Release URLs and API Access
The practical integration of releases into your applications comes down to URLs. When you call a rule or flow via the Rulebricks API, the URL you use determines which version of the logic gets executed. Understanding the distinction between preview URLs and release URLs is essential for building robust applications that take full advantage of the release system.
Two Ways to Access Your Rules
Every rule and flow in Rulebricks can be accessed through the API using two different URL patterns. The first pattern uses a version number at the end of the URL, directly targeting a specific published version. The second pattern uses an environment slug, which dynamically resolves to whatever version is currently released in that environment.
When you view a pending release, both URL patterns are displayed together, making the distinction clear.

The Preview URL follows the pattern /api/v1/solve/{rule-slug}/{version-number}. This URL always returns results from the exact version you specify, regardless of what has been released. It provides a stable, predictable endpoint that never changes behavior unless you explicitly change the version number in the URL. Use this URL for testing specific versions or when you need guaranteed consistency.
The Release URL follows the pattern /api/v1/solve/{rule-slug}/{environment-slug}. This URL resolves to whatever version is currently active in the specified environment. When you approve a new release, the Release URL automatically starts serving the newly released version without any changes to your application code. This dynamic resolution is what makes releases powerful—your production systems can point to the release URL, and deployments happen by approving releases rather than updating configurations.
Before and After Approval
The relationship between these URLs and the approval workflow is where releases provide their real value. Before a release is approved, the Release URL still points to the previous released version—or returns an error if nothing has ever been released to that environment. The pending release exists in a preparatory state, visible in the Rulebricks interface but not yet affecting API traffic.
Notice the amber warning message beneath the Release URL in a pending release: "This endpoint will be active/updated after the release is approved." This indicator makes clear that creating a release does not immediately change what your API consumers receive.
Once the release is approved, the situation changes. The Release URL now resolves to the newly approved version, and the status indicator turns green.

The green confirmation message—"This endpoint is active and can be used in production"—signals that this version is now live. Any API call to the Release URL will execute this version of the rule. The transition from pending to released happens atomically when the final required approval is given, ensuring there is no ambiguous intermediate state.
Practical Integration Patterns
Though quite simple, understanding these URL patterns genuinely enables several familiar integration strategies:
Production systems with controlled updates: Configure your application to use the Release URL. Your code always calls the same endpoint, and updates happen through the approval workflow rather than code deployments. This separation means you can update business logic without touching your application infrastructure.
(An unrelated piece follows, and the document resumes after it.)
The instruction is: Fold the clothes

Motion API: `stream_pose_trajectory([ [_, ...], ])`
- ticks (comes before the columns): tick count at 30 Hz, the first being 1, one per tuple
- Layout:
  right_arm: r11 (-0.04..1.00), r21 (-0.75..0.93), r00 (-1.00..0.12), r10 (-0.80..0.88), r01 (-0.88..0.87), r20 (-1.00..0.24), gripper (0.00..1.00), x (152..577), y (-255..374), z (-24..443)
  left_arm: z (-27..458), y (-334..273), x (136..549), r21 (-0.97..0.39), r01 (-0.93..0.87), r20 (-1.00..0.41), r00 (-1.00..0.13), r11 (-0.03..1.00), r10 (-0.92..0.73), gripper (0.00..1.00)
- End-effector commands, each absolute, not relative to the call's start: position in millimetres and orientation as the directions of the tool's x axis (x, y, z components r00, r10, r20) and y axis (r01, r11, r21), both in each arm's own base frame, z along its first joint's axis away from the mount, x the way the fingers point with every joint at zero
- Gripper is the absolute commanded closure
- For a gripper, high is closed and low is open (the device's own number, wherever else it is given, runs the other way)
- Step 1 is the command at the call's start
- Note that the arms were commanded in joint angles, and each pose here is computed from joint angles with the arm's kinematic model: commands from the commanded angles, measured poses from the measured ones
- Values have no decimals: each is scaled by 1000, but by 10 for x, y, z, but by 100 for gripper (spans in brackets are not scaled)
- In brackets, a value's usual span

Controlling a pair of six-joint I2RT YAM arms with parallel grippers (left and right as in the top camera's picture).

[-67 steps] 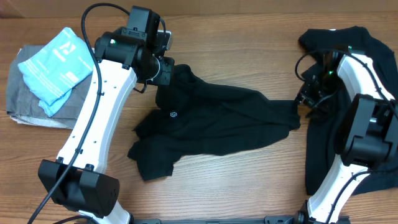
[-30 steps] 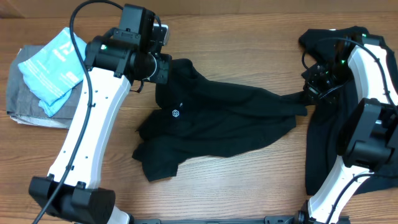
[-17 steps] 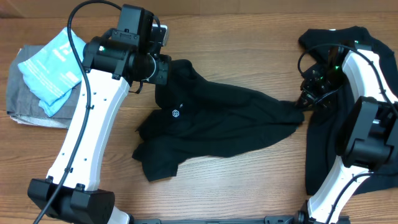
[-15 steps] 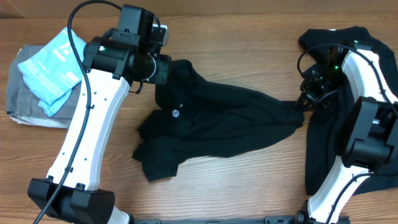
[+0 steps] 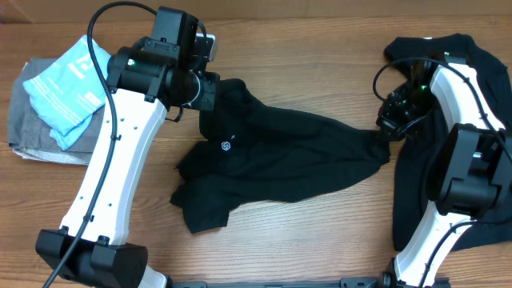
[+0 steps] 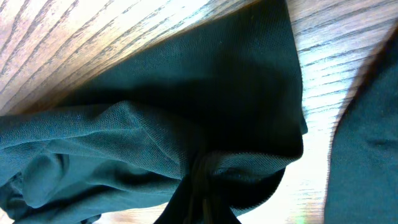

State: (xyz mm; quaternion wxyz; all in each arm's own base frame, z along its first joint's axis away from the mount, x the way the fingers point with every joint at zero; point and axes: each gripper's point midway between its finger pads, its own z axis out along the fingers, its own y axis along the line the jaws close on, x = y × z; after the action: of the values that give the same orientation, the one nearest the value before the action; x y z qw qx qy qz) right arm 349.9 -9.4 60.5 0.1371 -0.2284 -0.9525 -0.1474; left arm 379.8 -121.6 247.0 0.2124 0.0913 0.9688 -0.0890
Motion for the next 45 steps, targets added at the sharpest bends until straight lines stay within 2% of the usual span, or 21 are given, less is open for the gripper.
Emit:
stream_pose_trajectory([
  [1, 855, 237, -874, 390, 461, 291, 96, 3522, -96, 720, 2653, -1202, 3800, -132, 213, -476, -871, 968, 127, 96],
  [5, 847, 252, -878, 414, 469, 242, 96, 3584, -194, 944, 2936, -1091, 3812, -112, 192, -551, -828, 975, 100, 96],
  [12, 849, 312, -897, 442, 425, 18, 96, 3629, -287, 1742, 3588, -946, 3619, -139, 168, -690, -724, 976, 26, 96],
  [22, 868, 366, -858, 441, 334, -263, 96, 3399, -238, 2920, 4562, -824, 3176, -158, 190, -856, -516, 969, -38, 96],
  [28, 884, 386, -786, 429, 263, -446, 96, 3217, -198, 3653, 5076, -735, 2804, -161, 211, -918, -391, 964, -67, 96],
  [33, 874, 410, -696, 465, 262, -547, 96, 3055, -235, 4086, 5424, -651, 2445, -160, 228, -952, -293, 960, -89, 96],
  [45, 840, 425, -521, 543, 338, -658, 96, 2541, -530, 4501, 6159, -309, 1524, -156, 204, -987, 2, 966, -159, 96],
])
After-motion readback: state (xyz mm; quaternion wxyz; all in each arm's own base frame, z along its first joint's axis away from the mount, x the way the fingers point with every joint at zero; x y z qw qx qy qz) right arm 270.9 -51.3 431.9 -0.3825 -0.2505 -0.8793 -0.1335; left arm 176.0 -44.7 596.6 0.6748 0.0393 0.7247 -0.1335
Staging and testing environments: Use the Preview URL to pin to a specific version while you validate behavior. This ensures your tests run against known logic even if someone approves a new release while your test suite is executing.
Multi-environment applications: Some teams use different Release URLs for different parts of their application. A customer-facing pricing service might call the production Release URL, while an internal analytics pipeline calls the staging Release URL. Both are calling the same rule, but they receive different versions based on what has been released to each environment.
Emergency rollback: The version-specific Preview URL also serves as a safety mechanism. If something goes wrong with a newly released version, you can temporarily point critical systems to the Preview URL of the previous version while you investigate. This provides an immediate escape hatch that does not require rushing through a new release approval.
Whichever pattern you choose, the key insight is that Rulebricks gives you control over the relationship between your API calls and the particular logic/version of decision assets that get executed. Releases are merely a mechanism for managing that relationship in a deliberate, auditable way.